▶ What the exercise asks: Across the records that follow, count each line holding "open", and write only the total.

# # # # #

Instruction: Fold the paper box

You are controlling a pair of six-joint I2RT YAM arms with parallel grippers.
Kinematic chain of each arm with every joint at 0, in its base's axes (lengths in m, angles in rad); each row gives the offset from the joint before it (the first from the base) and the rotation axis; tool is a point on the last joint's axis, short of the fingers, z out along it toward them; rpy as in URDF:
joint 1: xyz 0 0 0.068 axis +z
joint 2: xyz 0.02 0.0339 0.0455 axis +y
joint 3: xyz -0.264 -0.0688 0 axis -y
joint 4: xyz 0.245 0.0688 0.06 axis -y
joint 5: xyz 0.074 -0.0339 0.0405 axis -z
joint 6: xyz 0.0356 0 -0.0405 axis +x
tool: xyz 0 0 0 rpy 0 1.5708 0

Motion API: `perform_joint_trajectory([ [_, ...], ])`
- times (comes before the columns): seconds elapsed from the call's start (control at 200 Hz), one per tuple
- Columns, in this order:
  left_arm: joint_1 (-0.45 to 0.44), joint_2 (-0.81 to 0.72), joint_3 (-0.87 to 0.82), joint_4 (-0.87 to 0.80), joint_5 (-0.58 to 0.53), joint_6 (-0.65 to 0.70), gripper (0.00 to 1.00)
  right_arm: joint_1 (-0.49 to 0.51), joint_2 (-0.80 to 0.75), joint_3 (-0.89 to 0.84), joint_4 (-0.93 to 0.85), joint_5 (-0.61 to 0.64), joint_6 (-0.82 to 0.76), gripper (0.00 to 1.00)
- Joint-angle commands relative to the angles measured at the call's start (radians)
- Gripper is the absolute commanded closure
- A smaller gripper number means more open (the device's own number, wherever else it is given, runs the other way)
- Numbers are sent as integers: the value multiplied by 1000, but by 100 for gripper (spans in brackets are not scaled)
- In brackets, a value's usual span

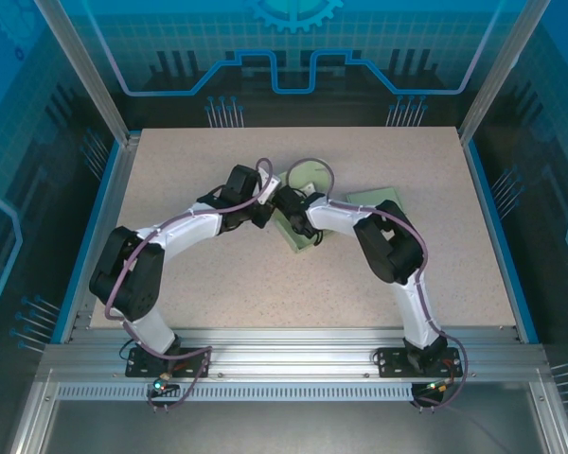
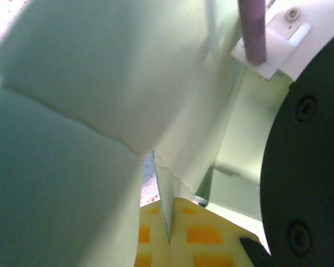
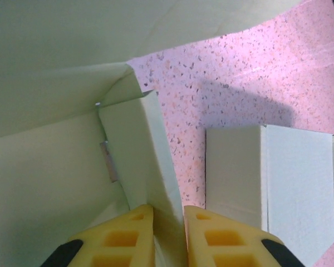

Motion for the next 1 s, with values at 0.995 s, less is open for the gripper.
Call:
perform_joint_trajectory([
  [0.995,108,112,131,-105,281,-206,99,67,104,-94,-109,127,254,86],
])
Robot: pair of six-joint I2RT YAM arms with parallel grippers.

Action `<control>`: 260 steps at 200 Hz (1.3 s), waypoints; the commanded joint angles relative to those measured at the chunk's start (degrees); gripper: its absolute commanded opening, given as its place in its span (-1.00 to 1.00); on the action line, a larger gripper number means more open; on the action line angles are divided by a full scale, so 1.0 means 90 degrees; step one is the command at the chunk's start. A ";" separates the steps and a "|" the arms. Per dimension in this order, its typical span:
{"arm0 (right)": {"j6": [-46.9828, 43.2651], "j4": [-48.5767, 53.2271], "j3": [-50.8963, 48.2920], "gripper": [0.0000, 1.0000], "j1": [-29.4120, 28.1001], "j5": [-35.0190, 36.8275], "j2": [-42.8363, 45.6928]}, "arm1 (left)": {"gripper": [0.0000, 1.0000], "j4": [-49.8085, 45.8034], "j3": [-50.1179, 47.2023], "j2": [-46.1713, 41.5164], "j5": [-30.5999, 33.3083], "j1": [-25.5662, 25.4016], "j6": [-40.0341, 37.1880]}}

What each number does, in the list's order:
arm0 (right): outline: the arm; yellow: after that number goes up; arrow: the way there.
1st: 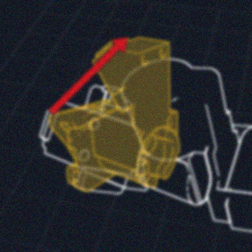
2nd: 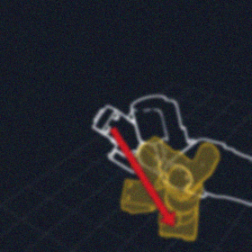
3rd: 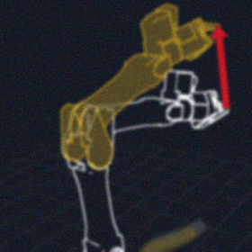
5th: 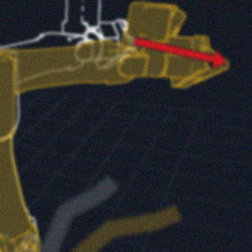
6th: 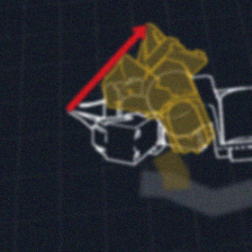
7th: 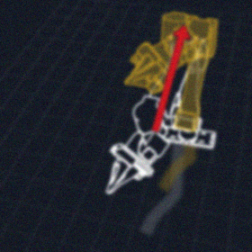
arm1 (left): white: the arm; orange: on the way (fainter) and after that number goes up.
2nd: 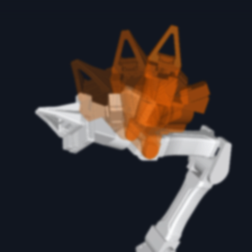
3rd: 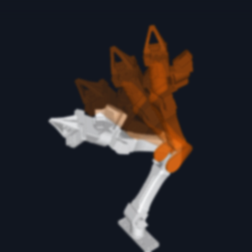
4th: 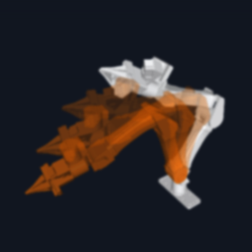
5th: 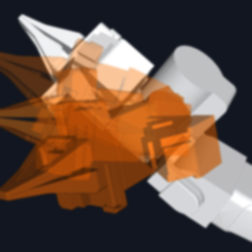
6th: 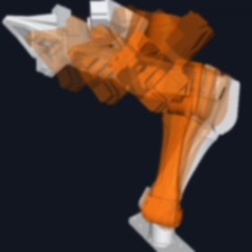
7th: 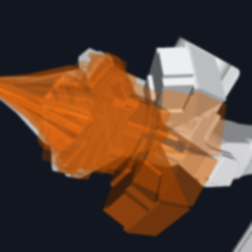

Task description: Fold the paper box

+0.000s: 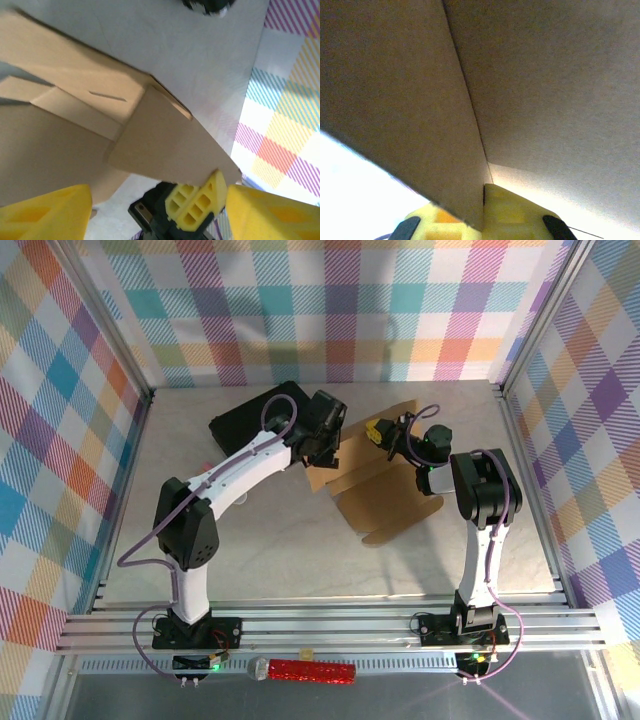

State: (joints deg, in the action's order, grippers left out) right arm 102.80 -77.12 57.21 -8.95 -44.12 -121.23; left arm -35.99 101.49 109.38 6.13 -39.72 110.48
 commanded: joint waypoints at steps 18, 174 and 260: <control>-0.0193 -0.0386 0.0457 -1.00 -0.0039 -0.0176 -0.0275 | 0.75 -0.0400 0.0213 -0.0018 -0.0017 -0.0108 0.0942; -0.0234 -0.0396 0.0655 -1.00 -0.0216 -0.0233 -0.0339 | 0.83 -0.0377 0.1507 0.1718 0.1108 0.0038 0.2466; -0.0308 -0.0396 0.0664 -1.00 -0.0236 -0.0429 -0.0408 | 0.22 -0.0218 0.1415 0.1773 0.1307 0.0127 0.2061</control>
State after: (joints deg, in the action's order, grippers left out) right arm 101.49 -77.12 62.37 -10.57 -45.93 -124.42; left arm -37.76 114.59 125.25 15.97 -38.87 112.86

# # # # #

▶ Reply: 3